--- Record extracts Enclosed Below ---
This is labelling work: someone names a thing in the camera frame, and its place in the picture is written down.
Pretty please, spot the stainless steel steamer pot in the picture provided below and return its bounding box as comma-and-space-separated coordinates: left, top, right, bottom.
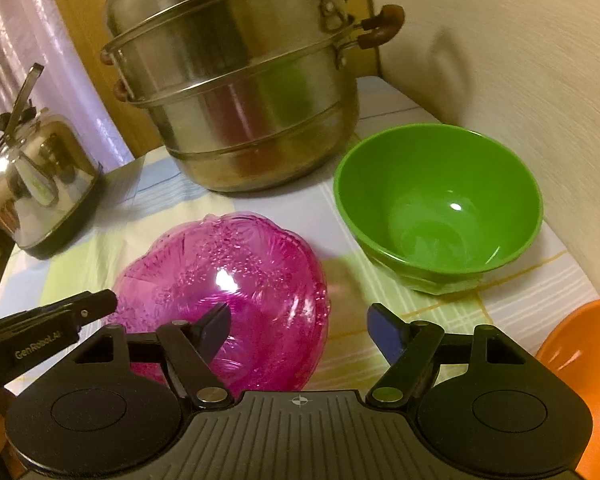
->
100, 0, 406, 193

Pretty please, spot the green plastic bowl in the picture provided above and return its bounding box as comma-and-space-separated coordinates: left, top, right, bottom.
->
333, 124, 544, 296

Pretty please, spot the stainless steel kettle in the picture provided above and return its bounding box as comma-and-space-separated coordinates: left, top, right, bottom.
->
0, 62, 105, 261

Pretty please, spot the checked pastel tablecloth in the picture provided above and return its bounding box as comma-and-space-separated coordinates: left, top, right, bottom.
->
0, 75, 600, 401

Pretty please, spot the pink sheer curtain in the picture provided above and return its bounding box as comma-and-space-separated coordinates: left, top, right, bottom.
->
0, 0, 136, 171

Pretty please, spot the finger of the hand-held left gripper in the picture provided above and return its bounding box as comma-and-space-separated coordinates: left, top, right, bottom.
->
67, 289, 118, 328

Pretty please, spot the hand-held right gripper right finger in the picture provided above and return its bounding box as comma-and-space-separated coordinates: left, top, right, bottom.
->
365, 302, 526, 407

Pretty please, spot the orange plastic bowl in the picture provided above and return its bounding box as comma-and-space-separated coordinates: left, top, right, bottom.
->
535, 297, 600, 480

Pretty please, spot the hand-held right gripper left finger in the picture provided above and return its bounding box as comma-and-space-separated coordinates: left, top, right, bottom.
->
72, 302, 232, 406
--- End of Enclosed Record extracts ---
Transcribe all of the data above verbatim but omit every picture.

This is labelling work: someone names a thing in the camera frame, and its place in the picture is written down.
Pretty please, spot the stainless steel steamer pot in the picture provided below and return its bounding box as comma-and-space-separated coordinates: left, top, right, bottom.
->
100, 0, 406, 193

Pretty please, spot the green plastic bowl in the picture provided above and return its bounding box as comma-and-space-separated coordinates: left, top, right, bottom.
->
333, 124, 544, 296

Pretty please, spot the stainless steel kettle in the picture provided above and return its bounding box as comma-and-space-separated coordinates: left, top, right, bottom.
->
0, 62, 105, 261

Pretty please, spot the checked pastel tablecloth in the picture provided above and return its bounding box as comma-and-space-separated coordinates: left, top, right, bottom.
->
0, 75, 600, 401

Pretty please, spot the pink sheer curtain in the picture provided above and return its bounding box as comma-and-space-separated coordinates: left, top, right, bottom.
->
0, 0, 136, 171

Pretty please, spot the finger of the hand-held left gripper in the picture provided above and return its bounding box as comma-and-space-separated coordinates: left, top, right, bottom.
->
67, 289, 118, 328

Pretty please, spot the hand-held right gripper right finger in the picture provided above and return its bounding box as comma-and-space-separated coordinates: left, top, right, bottom.
->
365, 302, 526, 407

Pretty please, spot the orange plastic bowl in the picture provided above and return its bounding box as comma-and-space-separated coordinates: left, top, right, bottom.
->
535, 297, 600, 480

Pretty please, spot the hand-held right gripper left finger in the picture provided above and return its bounding box as comma-and-space-separated coordinates: left, top, right, bottom.
->
72, 302, 232, 406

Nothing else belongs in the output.